Inbound migration means population growth, which is the greatest single predictor of real estate appreciation. Investors always want to keep an eye on what markets are growing quickly, because those markets usually experience demand growth that outpaces new housing supply.
State tax burdens also matter for investors, and not only because of their strong correlation with migration patterns. Lower property taxes are particularly relevant to real estate investors, because of their direct impact on cash flow.
Don’t think property tax bills make much of a difference to your cash flow?

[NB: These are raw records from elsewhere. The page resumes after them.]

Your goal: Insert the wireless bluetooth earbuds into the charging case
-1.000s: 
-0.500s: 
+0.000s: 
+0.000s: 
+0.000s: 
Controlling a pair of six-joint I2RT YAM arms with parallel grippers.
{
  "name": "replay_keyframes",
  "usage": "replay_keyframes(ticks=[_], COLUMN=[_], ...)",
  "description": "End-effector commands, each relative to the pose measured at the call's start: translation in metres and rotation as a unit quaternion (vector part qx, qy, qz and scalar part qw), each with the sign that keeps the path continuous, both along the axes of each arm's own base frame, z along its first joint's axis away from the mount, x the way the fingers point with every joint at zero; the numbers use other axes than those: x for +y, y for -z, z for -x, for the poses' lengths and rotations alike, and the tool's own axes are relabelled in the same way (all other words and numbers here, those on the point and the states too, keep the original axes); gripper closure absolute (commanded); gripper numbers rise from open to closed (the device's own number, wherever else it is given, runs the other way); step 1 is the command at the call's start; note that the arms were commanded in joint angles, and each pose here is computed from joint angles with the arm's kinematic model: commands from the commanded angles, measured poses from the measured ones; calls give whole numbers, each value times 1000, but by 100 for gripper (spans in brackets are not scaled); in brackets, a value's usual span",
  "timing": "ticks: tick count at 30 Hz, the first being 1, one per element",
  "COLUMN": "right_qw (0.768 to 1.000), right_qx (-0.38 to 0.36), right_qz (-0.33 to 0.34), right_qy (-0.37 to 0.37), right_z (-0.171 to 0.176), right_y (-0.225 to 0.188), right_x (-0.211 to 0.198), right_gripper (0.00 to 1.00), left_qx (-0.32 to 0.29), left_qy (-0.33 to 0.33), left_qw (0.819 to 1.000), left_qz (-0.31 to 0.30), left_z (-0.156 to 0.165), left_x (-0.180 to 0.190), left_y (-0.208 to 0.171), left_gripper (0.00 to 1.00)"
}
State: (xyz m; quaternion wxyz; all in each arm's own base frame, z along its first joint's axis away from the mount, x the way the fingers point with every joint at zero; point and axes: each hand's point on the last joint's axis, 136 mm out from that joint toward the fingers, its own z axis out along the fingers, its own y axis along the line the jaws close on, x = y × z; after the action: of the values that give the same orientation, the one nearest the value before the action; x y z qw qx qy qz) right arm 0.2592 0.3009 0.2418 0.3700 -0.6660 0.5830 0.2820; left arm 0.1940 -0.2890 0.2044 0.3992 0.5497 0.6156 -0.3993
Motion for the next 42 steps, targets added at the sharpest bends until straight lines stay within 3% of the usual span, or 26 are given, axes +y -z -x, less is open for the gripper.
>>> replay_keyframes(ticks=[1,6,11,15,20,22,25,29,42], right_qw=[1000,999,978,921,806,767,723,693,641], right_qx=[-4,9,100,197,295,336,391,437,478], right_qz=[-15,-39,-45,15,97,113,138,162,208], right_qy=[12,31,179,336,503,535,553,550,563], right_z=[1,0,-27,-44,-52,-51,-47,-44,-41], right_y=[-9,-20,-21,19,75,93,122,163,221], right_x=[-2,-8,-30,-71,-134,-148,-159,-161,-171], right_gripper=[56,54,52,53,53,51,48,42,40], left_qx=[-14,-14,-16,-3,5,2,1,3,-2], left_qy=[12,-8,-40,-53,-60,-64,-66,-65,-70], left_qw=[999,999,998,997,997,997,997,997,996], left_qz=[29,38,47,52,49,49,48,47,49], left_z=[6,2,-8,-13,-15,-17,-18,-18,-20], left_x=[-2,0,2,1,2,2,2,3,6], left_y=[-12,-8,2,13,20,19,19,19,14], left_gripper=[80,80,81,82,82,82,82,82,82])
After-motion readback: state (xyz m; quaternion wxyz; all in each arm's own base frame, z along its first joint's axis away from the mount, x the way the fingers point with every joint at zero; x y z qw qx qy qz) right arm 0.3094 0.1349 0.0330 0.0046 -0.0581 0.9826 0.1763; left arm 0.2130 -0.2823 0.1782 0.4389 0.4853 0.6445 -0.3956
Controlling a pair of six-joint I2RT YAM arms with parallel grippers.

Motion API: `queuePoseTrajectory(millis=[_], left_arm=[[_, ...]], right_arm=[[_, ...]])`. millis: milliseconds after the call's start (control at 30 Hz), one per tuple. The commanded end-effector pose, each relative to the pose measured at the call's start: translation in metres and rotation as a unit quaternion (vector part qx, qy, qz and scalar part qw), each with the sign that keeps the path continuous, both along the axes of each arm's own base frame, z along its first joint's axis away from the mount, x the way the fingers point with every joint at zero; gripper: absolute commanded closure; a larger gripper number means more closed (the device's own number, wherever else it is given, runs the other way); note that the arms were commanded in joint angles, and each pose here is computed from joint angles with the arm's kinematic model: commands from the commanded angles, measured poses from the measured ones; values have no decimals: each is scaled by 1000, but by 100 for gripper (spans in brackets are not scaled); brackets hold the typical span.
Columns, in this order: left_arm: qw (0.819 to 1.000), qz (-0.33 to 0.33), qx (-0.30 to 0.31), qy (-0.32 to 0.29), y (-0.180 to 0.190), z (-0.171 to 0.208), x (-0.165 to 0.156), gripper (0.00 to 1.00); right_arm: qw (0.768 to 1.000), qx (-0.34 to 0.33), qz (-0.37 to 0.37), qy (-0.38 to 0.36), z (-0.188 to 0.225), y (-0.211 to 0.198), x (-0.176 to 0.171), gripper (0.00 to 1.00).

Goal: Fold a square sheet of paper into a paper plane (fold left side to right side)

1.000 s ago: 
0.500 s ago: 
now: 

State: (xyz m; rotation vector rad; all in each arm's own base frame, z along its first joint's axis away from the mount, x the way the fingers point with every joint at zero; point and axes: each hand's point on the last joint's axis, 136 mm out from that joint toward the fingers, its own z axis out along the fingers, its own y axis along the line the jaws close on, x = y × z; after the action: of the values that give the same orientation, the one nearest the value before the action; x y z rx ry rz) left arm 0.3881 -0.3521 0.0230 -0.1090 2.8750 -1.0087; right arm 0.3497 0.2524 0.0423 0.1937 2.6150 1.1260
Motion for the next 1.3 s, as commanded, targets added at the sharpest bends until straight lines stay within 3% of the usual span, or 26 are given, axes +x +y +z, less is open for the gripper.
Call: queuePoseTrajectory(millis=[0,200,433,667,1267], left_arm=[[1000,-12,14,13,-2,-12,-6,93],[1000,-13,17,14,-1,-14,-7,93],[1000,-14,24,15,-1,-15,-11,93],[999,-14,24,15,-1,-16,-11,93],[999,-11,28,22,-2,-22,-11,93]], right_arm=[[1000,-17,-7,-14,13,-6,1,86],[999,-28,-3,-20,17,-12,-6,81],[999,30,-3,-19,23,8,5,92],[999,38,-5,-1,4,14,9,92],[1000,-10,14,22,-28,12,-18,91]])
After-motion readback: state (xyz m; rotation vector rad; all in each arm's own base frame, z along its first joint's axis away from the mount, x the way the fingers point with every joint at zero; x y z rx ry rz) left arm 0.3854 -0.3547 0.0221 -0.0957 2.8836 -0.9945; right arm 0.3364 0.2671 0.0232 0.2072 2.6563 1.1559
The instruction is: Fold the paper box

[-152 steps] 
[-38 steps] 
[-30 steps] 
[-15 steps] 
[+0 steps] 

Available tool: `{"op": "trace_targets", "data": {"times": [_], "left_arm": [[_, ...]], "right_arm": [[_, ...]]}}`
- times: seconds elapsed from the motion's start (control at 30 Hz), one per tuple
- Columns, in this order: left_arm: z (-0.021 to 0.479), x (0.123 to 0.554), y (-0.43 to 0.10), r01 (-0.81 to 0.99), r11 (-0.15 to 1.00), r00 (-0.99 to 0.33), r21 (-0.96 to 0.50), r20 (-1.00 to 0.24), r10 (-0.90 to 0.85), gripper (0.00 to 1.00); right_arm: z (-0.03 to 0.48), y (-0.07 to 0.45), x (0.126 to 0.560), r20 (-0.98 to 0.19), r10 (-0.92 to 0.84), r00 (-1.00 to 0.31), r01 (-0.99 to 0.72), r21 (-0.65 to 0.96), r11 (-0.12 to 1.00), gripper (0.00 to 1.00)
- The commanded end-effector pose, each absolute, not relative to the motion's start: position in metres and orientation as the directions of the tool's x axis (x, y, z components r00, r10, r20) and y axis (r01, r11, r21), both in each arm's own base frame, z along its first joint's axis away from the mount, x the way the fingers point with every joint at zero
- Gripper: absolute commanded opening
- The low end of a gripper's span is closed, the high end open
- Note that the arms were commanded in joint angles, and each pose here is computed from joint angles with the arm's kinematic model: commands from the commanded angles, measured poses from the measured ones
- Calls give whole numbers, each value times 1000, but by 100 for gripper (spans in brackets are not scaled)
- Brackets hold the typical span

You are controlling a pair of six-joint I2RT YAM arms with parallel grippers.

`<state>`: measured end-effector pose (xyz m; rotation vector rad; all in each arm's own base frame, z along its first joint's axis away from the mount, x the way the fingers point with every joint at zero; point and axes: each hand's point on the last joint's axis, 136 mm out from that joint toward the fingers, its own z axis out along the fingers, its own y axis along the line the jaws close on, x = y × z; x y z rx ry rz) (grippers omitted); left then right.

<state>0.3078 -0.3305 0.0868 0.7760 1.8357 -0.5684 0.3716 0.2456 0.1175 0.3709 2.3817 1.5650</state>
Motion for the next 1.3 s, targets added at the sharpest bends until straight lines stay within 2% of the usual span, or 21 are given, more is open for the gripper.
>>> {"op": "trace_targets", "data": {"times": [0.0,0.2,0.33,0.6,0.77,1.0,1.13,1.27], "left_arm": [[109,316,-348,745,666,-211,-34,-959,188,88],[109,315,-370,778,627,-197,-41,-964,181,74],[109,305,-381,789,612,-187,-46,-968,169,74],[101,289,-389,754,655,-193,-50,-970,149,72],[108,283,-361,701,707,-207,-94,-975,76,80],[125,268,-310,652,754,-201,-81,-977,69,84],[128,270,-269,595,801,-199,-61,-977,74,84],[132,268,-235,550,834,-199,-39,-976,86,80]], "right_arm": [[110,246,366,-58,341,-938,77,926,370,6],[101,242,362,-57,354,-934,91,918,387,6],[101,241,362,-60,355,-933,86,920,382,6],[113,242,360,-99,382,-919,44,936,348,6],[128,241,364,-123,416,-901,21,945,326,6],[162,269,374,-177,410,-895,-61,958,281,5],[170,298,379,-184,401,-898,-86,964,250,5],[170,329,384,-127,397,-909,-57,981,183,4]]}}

Consider that the average annual property tax bill in Alabama last year was $776. Compare that to the average property tax bill in New Jersey: $8,477. The monthly cost of that tax bill is almost as high as the annual tax bill in Alabama!
Low-tax, high-migration states, cities, and towns are a gold mine for real estate investors. You don’t need to invest in your own backyard; in today’s world, nothing stops you from investing in real estate long-distance, especially through turnkey property platforms like Roofstock.
And let’s be honest, tax burdens don’t tell the whole story. After all, California has relatively high tax rates but it’s hard to argue with the weather in San Diego.
But there’s a clear correlation between tax burdens and Americans’ moving patterns. If you want to invest where demand is sure to grow, look at states where taxes are low and movers are inbound, rather than fleeing.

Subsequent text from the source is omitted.